Mas você vem para Macedus para ser elevado, não para continuar caindo de volta à terra. É um programa onde questões de melanina encontram melatonina, e se isso soa como um casamento forçado, você não viu a facilidade com que os estilos de escrita e atuação de Quijeda e Robinson se casam aqui.
Brian Quijeda e Nigel D. Robinson em “Maxodos” no Pasadena Playhouse
Tomás Mendel
Pode ajudar que Los Angeles traga este show tão fresco do calor e da umidade de Nova York quanto as produções teatrais chegam. Quijeda e Robinson inicialmente a apresentaram em uma temporada prolongada duas vezes no Minetta Lane Theatre de Nova York em 2025, depois rapidamente a renovaram para outro compromisso no Darryl Roth Theatre que terminou em 14 de junho – com Nova York entusiasmada o suficiente para premiar a peça com quatro Lucille Lortel Awards, quatro Outer Critics Circle Alliance Awards, um Drama League Award e Drama Awards. Depois de tudo isso, eles mal tiveram tempo de fazer um vôo cross-country antes de fazerem as malas em Pasadena, cujo Playhouse mal conseguiu lançar seu aclamado revival de “Brigadoon” a tempo de abrir espaço para este refúgio para dois homens.
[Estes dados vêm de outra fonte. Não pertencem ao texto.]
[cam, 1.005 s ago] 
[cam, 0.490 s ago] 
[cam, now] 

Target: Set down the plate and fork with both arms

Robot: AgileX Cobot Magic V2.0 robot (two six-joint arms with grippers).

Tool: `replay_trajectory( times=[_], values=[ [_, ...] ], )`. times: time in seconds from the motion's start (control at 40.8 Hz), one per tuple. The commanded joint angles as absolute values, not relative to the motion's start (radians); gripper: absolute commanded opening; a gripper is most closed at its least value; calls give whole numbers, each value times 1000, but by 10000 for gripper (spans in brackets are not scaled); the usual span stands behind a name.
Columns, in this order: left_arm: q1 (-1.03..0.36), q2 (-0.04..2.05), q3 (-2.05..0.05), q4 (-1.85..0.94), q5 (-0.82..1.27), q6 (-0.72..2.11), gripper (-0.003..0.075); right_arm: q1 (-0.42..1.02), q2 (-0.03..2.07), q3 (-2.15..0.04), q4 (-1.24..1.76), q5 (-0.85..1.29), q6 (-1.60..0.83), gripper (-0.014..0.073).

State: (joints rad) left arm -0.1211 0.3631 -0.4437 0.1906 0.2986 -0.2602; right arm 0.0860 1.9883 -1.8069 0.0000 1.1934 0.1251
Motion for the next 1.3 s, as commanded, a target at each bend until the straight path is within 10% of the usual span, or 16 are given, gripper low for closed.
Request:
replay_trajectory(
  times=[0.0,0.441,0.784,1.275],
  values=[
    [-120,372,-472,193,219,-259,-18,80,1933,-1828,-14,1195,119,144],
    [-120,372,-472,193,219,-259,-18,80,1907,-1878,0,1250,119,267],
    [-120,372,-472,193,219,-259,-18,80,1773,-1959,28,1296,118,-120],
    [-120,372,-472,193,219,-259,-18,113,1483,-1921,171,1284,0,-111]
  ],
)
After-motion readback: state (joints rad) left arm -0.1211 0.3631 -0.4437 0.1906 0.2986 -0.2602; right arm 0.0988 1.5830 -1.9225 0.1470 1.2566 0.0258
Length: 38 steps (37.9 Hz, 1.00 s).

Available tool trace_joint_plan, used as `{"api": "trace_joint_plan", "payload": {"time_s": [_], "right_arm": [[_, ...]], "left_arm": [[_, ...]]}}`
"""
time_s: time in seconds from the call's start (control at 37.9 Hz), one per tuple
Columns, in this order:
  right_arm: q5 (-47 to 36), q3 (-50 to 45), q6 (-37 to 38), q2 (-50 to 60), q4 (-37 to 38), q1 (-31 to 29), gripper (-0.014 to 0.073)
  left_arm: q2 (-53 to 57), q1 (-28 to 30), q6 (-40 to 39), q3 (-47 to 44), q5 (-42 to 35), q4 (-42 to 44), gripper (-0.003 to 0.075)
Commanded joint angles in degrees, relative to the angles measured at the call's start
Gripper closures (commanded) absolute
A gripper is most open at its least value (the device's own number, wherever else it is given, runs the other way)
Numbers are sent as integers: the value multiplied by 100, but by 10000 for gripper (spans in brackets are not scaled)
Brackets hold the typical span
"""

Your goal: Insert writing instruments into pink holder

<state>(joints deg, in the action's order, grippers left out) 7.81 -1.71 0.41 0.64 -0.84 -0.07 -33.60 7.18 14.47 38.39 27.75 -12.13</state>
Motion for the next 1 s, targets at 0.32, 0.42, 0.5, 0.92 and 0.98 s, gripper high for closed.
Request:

Em outras palavras, parece que Pasadena teve uma grande descarga de adrenalina.
E quase independentemente dos méritos do programa em si (mas não inteiramente), vale a pena assisti-lo, mesmo que você seja apenas um fã de atores talentosos e famintos que vão além ao fazer um trabalho – um trabalho de altíssima qualidade – para si mesmos. Agora, aqui estão dois caras que sabem construir, se não um trem subterrâneo, um teleférico maluco.
“Mexodus” continua no Pasadena Playhouse até 2 de agosto. Informações sobre ingressos podem ser encontradas em PasadenaPlayhouse.org.